All lines in the data below carrying the string "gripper" are to be located and copied.
[Opening Dataset section section]
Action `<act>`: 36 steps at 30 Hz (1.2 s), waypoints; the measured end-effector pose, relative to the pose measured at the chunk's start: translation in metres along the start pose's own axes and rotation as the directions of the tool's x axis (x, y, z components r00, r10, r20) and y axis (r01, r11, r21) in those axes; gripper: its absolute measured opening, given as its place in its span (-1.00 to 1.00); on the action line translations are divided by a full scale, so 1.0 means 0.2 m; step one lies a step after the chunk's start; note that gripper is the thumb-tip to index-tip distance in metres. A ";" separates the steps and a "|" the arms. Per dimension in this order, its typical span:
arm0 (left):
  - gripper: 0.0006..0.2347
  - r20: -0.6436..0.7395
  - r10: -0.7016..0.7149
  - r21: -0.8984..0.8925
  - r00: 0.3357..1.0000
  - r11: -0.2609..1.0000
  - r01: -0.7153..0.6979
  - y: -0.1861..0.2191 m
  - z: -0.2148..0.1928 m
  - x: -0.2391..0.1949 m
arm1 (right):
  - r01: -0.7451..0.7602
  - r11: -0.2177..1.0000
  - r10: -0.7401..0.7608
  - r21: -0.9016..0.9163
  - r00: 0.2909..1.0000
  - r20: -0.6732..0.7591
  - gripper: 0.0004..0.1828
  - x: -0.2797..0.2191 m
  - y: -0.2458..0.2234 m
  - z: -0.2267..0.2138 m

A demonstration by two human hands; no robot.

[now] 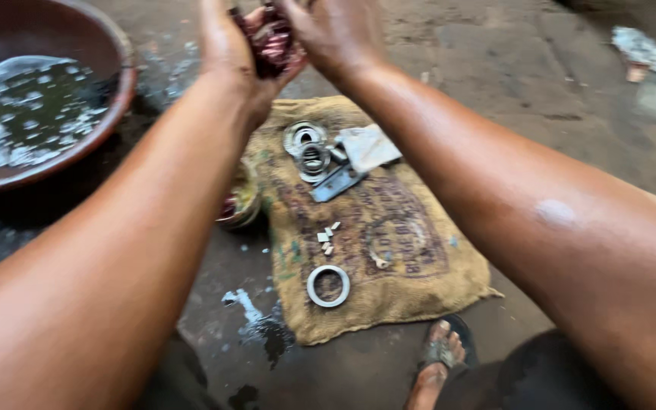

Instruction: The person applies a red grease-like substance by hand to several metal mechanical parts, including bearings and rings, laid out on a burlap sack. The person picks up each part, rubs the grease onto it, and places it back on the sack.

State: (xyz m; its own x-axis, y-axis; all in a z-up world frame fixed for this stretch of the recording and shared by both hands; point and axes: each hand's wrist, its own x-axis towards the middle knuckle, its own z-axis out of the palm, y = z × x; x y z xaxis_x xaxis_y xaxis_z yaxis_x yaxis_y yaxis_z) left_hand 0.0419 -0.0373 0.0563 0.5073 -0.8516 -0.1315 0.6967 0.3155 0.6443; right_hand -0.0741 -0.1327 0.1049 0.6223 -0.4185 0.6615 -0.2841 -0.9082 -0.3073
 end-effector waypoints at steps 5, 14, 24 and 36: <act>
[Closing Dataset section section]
> _Answer to the exercise_
Action `<act>`: 36 steps at 30 Hz (1.2 s), waypoints; the measured end-effector pose, relative to the pose measured at the chunk's start: translation in metres along the start pose's own axes and rotation as the directions of the tool's x axis (x, y, z components r00, r10, r20) and y axis (r01, r11, r21) in those axes; gripper: its absolute measured opening, given as its place in its span (-1.00 to 1.00); on the action line translations are divided by a full scale, so 1.0 means 0.2 m; step one lies a step after the chunk's start; note that gripper is the thumb-tip to index-tip distance in metres. A ";" separates the steps and a "|" the arms. Per dimension in this order, its typical span:
  - gripper: 0.0006..0.2347
  - gripper: 0.0004..0.1828

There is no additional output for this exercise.